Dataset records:
____

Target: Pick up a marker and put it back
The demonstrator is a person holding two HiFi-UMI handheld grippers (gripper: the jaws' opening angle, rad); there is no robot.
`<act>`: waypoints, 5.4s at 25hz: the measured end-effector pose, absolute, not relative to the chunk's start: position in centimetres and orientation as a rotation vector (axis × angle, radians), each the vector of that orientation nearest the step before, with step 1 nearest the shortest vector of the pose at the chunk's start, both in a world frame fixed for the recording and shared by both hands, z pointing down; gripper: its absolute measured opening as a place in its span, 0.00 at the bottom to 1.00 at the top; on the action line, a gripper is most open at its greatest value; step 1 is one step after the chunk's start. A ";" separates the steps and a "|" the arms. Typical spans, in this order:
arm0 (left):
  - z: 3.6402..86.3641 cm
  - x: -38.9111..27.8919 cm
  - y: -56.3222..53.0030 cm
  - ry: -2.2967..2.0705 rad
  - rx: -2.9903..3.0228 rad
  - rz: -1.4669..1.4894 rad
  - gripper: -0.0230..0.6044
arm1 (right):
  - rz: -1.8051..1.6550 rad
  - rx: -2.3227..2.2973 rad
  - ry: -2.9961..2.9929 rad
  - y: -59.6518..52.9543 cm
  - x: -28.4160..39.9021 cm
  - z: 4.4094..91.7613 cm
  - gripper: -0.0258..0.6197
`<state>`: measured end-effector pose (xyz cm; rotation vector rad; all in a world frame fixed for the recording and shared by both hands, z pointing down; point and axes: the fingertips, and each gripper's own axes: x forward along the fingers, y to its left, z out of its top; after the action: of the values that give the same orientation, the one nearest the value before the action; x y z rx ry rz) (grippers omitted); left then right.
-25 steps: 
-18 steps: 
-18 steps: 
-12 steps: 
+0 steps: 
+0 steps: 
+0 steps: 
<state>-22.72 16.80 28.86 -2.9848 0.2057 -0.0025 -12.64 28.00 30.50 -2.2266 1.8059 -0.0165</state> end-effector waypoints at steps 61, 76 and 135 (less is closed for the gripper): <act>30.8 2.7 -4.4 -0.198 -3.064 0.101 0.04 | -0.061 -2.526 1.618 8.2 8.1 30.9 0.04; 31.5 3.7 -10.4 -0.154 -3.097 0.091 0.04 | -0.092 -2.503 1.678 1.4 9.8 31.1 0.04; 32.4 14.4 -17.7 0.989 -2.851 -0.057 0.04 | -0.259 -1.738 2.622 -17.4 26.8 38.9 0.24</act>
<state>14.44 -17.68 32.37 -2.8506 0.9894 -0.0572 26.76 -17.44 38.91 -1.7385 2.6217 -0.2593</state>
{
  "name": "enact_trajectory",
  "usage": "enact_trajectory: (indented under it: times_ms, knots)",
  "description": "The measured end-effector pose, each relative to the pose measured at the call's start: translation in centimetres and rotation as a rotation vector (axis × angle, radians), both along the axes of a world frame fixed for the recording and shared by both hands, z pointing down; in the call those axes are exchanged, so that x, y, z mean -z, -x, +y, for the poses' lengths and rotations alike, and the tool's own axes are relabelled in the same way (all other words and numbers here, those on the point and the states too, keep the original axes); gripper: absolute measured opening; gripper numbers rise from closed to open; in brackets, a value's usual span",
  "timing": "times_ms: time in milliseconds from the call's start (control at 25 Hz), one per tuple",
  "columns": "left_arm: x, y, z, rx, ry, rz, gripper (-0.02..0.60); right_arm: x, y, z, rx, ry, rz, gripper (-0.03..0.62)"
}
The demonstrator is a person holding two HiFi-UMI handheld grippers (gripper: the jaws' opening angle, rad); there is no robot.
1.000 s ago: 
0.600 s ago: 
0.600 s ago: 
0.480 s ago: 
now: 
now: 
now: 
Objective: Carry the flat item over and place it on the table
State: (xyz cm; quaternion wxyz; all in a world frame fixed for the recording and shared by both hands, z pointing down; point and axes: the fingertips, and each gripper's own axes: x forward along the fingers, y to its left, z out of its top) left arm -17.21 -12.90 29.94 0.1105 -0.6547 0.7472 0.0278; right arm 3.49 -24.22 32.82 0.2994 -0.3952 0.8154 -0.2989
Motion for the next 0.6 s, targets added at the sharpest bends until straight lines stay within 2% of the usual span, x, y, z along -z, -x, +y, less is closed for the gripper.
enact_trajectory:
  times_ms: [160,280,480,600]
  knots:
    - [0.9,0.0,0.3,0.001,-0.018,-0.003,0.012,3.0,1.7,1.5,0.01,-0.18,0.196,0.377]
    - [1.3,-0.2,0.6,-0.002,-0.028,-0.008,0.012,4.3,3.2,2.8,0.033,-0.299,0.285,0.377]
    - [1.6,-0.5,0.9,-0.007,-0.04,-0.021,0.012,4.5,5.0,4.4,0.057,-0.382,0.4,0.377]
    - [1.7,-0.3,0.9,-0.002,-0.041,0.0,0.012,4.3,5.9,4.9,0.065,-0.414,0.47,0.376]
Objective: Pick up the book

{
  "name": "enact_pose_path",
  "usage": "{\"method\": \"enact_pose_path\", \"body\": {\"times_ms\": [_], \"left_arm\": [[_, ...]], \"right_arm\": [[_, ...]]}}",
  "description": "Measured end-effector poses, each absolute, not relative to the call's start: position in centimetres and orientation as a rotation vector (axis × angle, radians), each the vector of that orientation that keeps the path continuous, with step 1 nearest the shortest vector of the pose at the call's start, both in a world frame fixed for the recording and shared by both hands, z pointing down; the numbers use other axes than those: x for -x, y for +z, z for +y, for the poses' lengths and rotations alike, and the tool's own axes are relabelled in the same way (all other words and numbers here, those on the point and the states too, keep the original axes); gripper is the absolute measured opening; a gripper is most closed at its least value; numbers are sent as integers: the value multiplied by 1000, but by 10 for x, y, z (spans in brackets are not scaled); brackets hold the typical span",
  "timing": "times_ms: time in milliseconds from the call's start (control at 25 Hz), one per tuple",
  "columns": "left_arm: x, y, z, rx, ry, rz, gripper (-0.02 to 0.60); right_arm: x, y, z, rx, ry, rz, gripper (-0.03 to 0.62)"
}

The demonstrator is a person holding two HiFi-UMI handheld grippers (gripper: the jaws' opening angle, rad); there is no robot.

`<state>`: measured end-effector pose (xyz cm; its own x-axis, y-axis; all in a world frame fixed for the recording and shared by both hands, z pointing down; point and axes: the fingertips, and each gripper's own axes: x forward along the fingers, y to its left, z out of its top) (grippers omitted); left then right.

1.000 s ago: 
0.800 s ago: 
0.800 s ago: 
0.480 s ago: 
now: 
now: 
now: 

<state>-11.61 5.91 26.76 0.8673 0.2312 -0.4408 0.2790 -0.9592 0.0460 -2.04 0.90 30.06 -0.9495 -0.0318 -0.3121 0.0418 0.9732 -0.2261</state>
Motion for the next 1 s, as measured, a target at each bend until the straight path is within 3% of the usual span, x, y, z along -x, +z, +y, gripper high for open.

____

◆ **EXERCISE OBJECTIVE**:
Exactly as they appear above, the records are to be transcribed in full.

◆ **RESULT**:
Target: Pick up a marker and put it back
The demonstrator is a person holding two HiFi-UMI handheld grippers (gripper: the jaws' opening angle, rad); there is no robot.
`<act>`: waypoints, 5.4s at 25hz: the measured end-effector pose, absolute, not relative to the chunk's start: position in centimetres and orientation as a rotation vector (axis × angle, radians), each the vector of that orientation nearest the step before, with step 1 nearest the shortest vector of the pose at the chunk's start, both in a world frame fixed for the recording and shared by both hands, z pointing down; gripper: its absolute measured opening as a place in its span, 0.00 at the bottom to 1.00 at the top; on the action line, a gripper is most open at its greatest value; step 1 is one step after the chunk's start. A ";" separates the steps and a "|" the arms. Typical spans, in this order:
arm0 (left):
  - z: 3.6402..86.3641 cm
  - x: -38.9111..27.8919 cm
  - y: -56.3222..53.0030 cm
  - ry: -2.2967..2.0705 rad
  - rx: -2.9903..3.0228 rad
  - rz: -1.4669..1.4894 rad
  - gripper: -0.0230..0.6044
arm1 (right):
  - rz: -1.8051..1.6550 rad
  - rx: -2.3227..2.2973 rad
  - ry: -2.9961..2.9929 rad
  - y: -59.6518..52.9543 cm
  - x: -28.4160..39.9021 cm
  - z: 4.4094..91.7613 cm
  - gripper: -0.0258..0.6197
`<state>`: measured end-effector pose (xyz cm; rotation vector rad; all in a world frame fixed for the recording and shared by both hands, z pointing down; point and axes: the fingertips, and each gripper's own axes: x forward along the fingers, y to its left, z out of its top; after the action: of the values that give the same orientation, the one nearest the value before the action; x y z rx ry rz) (grippers omitted); left then right.
-25 steps: 
-18 steps: 
-18 steps: 
-12 steps: 
+0 steps: 
+0 steps: 
+0 steps: 
<state>-22.72 16.80 28.86 -2.9848 0.2057 -0.0025 -12.64 28.00 30.50 -2.2266 1.8059 -0.0165</state> end-effector waypoints at steps 61, 76 and 135 (less is closed for the gripper): <act>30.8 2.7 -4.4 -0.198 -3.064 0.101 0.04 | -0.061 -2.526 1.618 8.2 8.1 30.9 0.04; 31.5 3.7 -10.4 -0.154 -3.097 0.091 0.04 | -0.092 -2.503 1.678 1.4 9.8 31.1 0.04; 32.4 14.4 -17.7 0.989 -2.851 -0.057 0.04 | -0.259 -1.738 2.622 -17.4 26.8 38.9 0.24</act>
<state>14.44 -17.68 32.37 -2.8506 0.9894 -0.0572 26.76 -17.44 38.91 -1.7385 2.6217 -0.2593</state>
{
  "name": "enact_trajectory",
  "usage": "enact_trajectory: (indented under it: times_ms, knots)",
  "description": "The measured end-effector pose, each relative to the pose measured at the call's start: translation in centimetres and rotation as a rotation vector (axis × angle, radians), both along the axes of a world frame fixed for the recording and shared by both hands, z pointing down; in the call those axes are exchanged, so that x, y, z mean -z, -x, +y, for the poses' lengths and rotations alike, and the tool's own axes are relabelled in the same way (all other words and numbers here, those on the point and the states too, keep the original axes); gripper: absolute measured opening; gripper numbers rise from closed to open; in brackets, a value's usual span",
  "timing": "times_ms: time in milliseconds from the call's start (control at 25 Hz), one per tuple",
  "columns": "left_arm: x, y, z, rx, ry, rz, gripper (-0.02..0.60); right_arm: x, y, z, rx, ry, rz, gripper (-0.03..0.62)"
}
The demonstrator is a person holding two HiFi-UMI handheld grippers (gripper: the jaws' opening angle, rad); there is no robot.
1.000 s ago: 
0.600 s ago: 
0.600 s ago: 
0.480 s ago: 
now: 
now: 
now: 
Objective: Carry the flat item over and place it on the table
State: (xyz cm; quaternion wxyz; all in a world frame fixed for the recording and shared by both hands, z pointing down; point and axes: the fingertips, and each gripper's own axes: x forward along the fingers, y to its left, z out of its top) left arm -17.21 -12.90 29.94 0.1105 -0.6547 0.7472 0.0278; right arm 3.49 -24.22 32.82 0.2994 -0.3952 0.8154 -0.2989
Motion for the next 0.6 s, targets added at the sharpest bends until straight lines stay within 2% of the usual span, x, y, z along -z, -x, +y, less is closed for the gripper.
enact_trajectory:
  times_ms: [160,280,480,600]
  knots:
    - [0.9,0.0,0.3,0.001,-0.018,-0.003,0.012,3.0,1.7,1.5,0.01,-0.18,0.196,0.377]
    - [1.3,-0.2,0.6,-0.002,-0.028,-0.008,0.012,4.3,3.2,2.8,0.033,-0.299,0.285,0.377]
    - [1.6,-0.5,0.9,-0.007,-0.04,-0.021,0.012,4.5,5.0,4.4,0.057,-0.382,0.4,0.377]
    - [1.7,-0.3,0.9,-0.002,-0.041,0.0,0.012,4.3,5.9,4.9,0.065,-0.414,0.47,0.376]
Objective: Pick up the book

{
  "name": "enact_pose_path",
  "usage": "{\"method\": \"enact_pose_path\", \"body\": {\"times_ms\": [_], \"left_arm\": [[_, ...]], \"right_arm\": [[_, ...]]}}",
  "description": "Measured end-effector poses, each absolute, not relative to the call's start: position in centimetres and orientation as a rotation vector (axis × angle, radians), each the vector of that orientation that keeps the path continuous, with step 1 nearest the shortest vector of the pose at the call's start, both in a world frame fixed for the recording and shared by both hands, z pointing down; the numbers use other axes than those: x for -x, y for +z, z for +y, for the poses' lengths and rotations alike, and the tool's own axes are relabelled in the same way (all other words and numbers here, those on the point and the states too, keep the original axes); gripper is the absolute measured opening; a gripper is most closed at its least value; numbers are sent as integers: the value multiplied by 1000, but by 10 for x, y, z (spans in brackets are not scaled); brackets hold the typical span",
  "timing": "times_ms: time in milliseconds from the call's start (control at 25 Hz), one per tuple",
  "columns": "left_arm: x, y, z, rx, ry, rz, gripper (-0.02 to 0.60); right_arm: x, y, z, rx, ry, rz, gripper (-0.03 to 0.62)"
}

The demonstrator is a person holding two HiFi-UMI handheld grippers (gripper: the jaws' opening angle, rad); there is no robot.

`<state>`: measured end-effector pose (xyz cm; its own x-axis, y-axis; all in a world frame fixed for the recording and shared by both hands, z pointing down; point and axes: the fingertips, and each gripper's own axes: x forward along the fingers, y to its left, z out of its top) (grippers omitted); left then right.

1.000 s ago: 
0.800 s ago: 
0.800 s ago: 
0.480 s ago: 
now: 
now: 
now: 

<state>-11.61 5.91 26.76 0.8673 0.2312 -0.4408 0.2790 -0.9592 0.0460 -2.04 0.90 30.06 -0.9495 -0.0318 -0.3121 0.0418 0.9732 -0.2261</state>
Motion for the next 1 s, as measured, a target at each bend until the straight path is within 3% of the usual span, x, y, z along -x, +z, +y, gripper high for open.

The response to the exercise is now complete.